Infants who are allowed to fall asleep while breastfeeding or bottle-feeding often require this same routine when they wake during the night. If possible, avoid letting your child fall asleep while feeding.

Proper daytime naps will help your baby sleep better at night. Don't believe that keeping your baby up all day will help them sleep better at night. In fact, the opposite often happens, causing overtiredness.

Consistency is the key. Bedtime and naptime should be non-negotiable.
Thanks to the readers who sent in a favorite kid tip this week.

WARM BLANKET FOR BABY

When your infant is fussy, take a receiving blanket and warm it in the dryer (not too hot). Then wrap the baby up in the warm blanket. Generally, this will calm him down.
-- K. Wilmes, Omaha, Neb.

ROOM TIME

Our 2 ½-year-old son never wanted to go to bed. He would be up until 2 a.m. every night if we allowed it. As a result, my husband and I never had any time alone together. Our pediatrician suggested “room time." At a time we designated, our son had to go to his room. He could do whatever he wanted to do, but he had to stay in his room. After six months of doing this, we modified room time to be a time when he had to go to his room and quietly “read” his favorite books. It surely made the transition to bedtime a lot easier.
-- Donna Ireland, Pleasanton, Calif.

“WHOSE WET TOWEL IS THIS?”
Put a towel rack or hook on the back of each child's bedroom door and buy colored towels to match each room. This will help to avoid finding a pile of wet towels in the bathroom. In addition, you will know by the color whose towel it is. It teaches children responsibility and respect for other family members.
-- Jacke Dollar, W. Des Moines, Iowa

SAND CASTLES
Before going to the beach, look through your kitchen cupboards for plastic containers that will make good sand molds for castle building. Kids will play all day with these simple containers.
-- Beth S., Palatka, Flor.

PROMOTING THE VALUE OF COURAGE
Our teenage daughter wanted to give a speech to her high-school student body about the failures of some of Martin Luther King's ideas.
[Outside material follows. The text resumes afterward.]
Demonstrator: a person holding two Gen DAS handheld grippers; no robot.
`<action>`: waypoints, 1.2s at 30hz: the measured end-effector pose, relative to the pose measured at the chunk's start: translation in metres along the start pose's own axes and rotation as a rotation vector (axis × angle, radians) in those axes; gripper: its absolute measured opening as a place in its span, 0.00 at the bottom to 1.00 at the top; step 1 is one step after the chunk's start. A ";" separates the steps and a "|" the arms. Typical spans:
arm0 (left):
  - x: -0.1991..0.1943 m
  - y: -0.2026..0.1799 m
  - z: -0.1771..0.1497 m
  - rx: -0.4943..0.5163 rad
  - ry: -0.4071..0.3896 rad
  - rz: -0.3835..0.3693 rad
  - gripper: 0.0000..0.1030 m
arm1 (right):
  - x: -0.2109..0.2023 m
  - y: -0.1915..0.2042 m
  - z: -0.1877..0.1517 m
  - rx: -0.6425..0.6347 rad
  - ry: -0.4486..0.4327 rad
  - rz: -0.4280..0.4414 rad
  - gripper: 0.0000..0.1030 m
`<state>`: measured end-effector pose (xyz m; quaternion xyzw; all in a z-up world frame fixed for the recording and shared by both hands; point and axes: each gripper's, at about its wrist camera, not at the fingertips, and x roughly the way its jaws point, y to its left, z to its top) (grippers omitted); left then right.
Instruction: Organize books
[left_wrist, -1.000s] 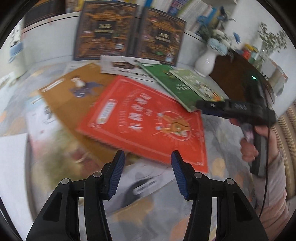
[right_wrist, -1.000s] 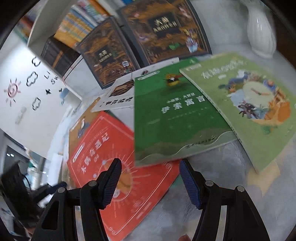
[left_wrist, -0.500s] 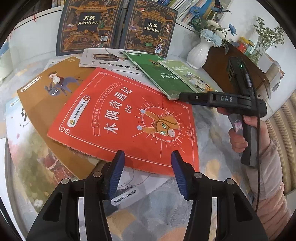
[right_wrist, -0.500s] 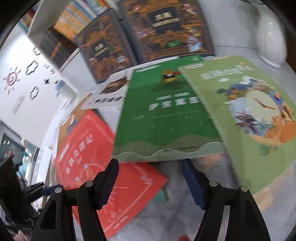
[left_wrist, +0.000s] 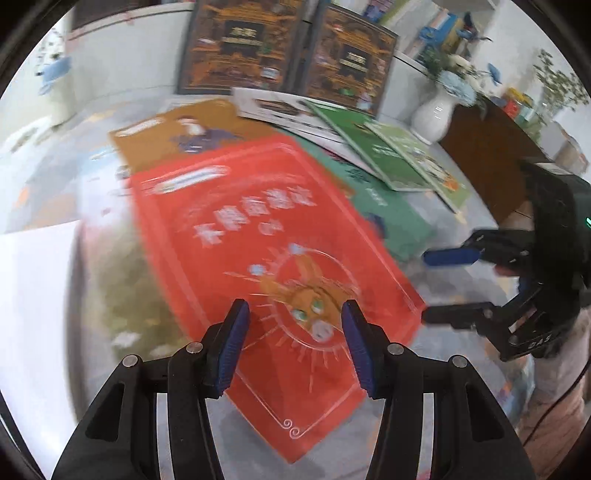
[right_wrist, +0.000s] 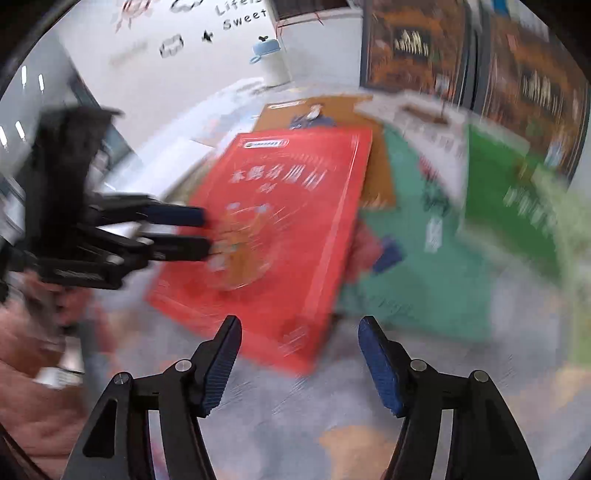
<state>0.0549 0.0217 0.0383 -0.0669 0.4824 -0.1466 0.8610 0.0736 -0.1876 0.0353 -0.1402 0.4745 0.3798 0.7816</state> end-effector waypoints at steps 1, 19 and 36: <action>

As an African-American herself, she knew that she would receive criticism from her teachers and fellow students, but she still chose to proceed with her speech. We applauded her courage and individuality. We also used this situation to teach her some skills in presenting her ideas so people will be more open-minded in hearing them. We taught her to always present her views in a respectful and mature manner, and we shared with her the importance of attacking ideas, not individuals or groups. We also warned her to expect a variety of comments after her speech, ranging from praise for her courage to angry comments about her beliefs. We explained that there can be pain, agony, and occasional bouts of loneliness when a person goes outside of the mainstream of thinking. But above all, we reaffirmed our appreciation for her individuality and told her that we would always be there for her.
-- Anonymous, El Sobrante, Calif.

Always keep safety, age appropriateness, and your intimate knowledge of your own child in mind when considering use of any tip.